A wife will wake up, go back to sleep, wake up again, then go back to
sleep again to wake up and whisper “No sex”. She would do it so subtly
and gently you’ll think it doesn’t bother her. Then, she will turn and
squeeze the pillow as if milking life out of cotton. If that doesn’t
bother you, she will proceed to give you time to think about what she
said. Then when it is quite clear that it doesn’t bother you, it bothers
her.
I procured a beautiful wife a few years back. She gave me a beautiful
daughter called Fikayo. On better days, I take them for a swim and eat
ice cream later. On not so good days, Fikayo visits her granny and I
visit the barbershop. This is not to say that I don’t enjoy the good
God-given life I have. I do – who doesn’t enjoy KFC’s 1-litre coke and a
5 piecer delivered spicy? I just prefer the barber’s jokes.
It is the night before – Fikayo has not been sent to her granny. In
fact, there is a debate whether she should be sent to her granny, my
mother, or her aunt Vivi – not blood related and a campus BFF of hers –
who I once caught smoking sheesha with some random guy I will one day
introduce to her husband. Anyway, Fikayo is sound asleep; the other one
pretends to be doing dishes.
“Someone left the bathroom lights on.” She nearly yells as she retires to join me in bed.
It is a relatively warm night so it’s highly unlikely that anything
anyone will tell me will shake me. I am sleeping – perhaps more soundly
than Fikayo.
She walks herself out of bed to go use the bathroom. This time, someone remembers to switch off the lights.
“People should learn how to switch off lights before they sleep.” I think she is speaking to herself. I sleep on.

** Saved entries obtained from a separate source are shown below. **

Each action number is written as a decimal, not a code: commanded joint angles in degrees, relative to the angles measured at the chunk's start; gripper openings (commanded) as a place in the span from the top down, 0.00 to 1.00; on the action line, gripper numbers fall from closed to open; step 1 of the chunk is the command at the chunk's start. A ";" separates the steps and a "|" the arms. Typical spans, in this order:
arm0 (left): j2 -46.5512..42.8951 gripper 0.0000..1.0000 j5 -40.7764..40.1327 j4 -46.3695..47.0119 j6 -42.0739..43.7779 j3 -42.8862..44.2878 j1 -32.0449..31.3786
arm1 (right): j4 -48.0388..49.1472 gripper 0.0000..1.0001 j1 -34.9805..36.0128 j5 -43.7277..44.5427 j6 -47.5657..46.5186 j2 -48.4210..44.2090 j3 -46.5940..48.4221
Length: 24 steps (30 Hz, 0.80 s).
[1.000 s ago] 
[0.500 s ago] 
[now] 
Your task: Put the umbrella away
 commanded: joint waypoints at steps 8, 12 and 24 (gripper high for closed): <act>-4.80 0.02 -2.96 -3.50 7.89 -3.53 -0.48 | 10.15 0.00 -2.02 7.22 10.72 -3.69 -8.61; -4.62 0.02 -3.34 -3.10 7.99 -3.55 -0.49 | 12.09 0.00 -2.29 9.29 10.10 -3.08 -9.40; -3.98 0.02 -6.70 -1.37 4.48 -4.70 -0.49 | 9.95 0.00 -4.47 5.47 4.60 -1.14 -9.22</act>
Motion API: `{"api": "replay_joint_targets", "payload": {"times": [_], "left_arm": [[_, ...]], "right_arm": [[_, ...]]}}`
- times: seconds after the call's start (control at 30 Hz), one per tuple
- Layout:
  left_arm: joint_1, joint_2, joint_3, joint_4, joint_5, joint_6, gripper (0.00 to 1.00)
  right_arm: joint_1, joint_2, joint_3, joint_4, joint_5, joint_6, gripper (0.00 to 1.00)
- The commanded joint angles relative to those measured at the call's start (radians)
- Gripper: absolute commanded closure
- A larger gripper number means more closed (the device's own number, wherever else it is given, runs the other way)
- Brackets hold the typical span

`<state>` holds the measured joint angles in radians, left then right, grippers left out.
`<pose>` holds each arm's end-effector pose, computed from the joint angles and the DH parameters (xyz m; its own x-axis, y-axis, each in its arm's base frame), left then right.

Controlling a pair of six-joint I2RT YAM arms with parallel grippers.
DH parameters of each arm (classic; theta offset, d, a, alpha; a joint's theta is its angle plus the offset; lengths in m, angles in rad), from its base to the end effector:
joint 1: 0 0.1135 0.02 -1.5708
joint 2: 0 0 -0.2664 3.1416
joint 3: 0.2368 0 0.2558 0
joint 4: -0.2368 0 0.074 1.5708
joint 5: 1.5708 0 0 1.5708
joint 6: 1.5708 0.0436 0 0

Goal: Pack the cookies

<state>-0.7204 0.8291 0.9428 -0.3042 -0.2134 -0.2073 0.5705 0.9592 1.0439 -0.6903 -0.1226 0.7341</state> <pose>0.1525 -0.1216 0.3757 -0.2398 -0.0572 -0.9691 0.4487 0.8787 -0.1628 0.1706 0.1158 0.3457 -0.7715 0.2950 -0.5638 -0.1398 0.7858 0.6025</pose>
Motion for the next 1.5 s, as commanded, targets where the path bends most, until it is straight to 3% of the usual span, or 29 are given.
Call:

Thirty minutes later, I think I am dreaming of something rather
amorous. It is very rare to have a wife in a dream that is not a
nightmare so don’t start accusing me of being the man you are not.
Leave it.
So far, my dream is coming along just well. It must be the Maldives
–  on a beach in a not so cold and not so hot month. Colors are bright,
and skies are clear. The women are just perfect – they all smile
willingly. No chocolate, no flowers, no dress, no shoes, no handbag, and
certainly no meeting of mischievous demands. I smile back, I think. As I
scheme an elaborate plan to obtain her name, phone number and at least
one of her social media handles, a certain breeze hits my nerves that I
remember the other hot chick who’d promised me a massage at the hotel.
I wake up before I get back to the hotel. She is also awake and seems to have taken away all the blankets.
“I hope you remember I said no sex.” She says.
“I don’t remember – but who cares! Who wants sex?” I say in my head.
I calmly smile and go back to sleep. She wakes up and switches on the lights.
“Have we decided on where Fikayo goes tomorrow?” As if announcing, and making impressions of a tear gas victim.
“Yes, let her go to Vivi’s if she’s okay with it,” I reply.
“It’s okay. We’ll take her to your mother. I know that is what you wanted.” She comes back.
I’m perplexed at that point. One thing with me when I’m perplexed, I
tend to delve into a certain deep sleep that I don’t wake up until the
next day.
I wake up the next day – quite energized. Fikayo is missing from her
room. A note on her bed says – I’ve gone to granny. Then I remember that
her mom was also missing from our bed. They must have gone to my mom’s.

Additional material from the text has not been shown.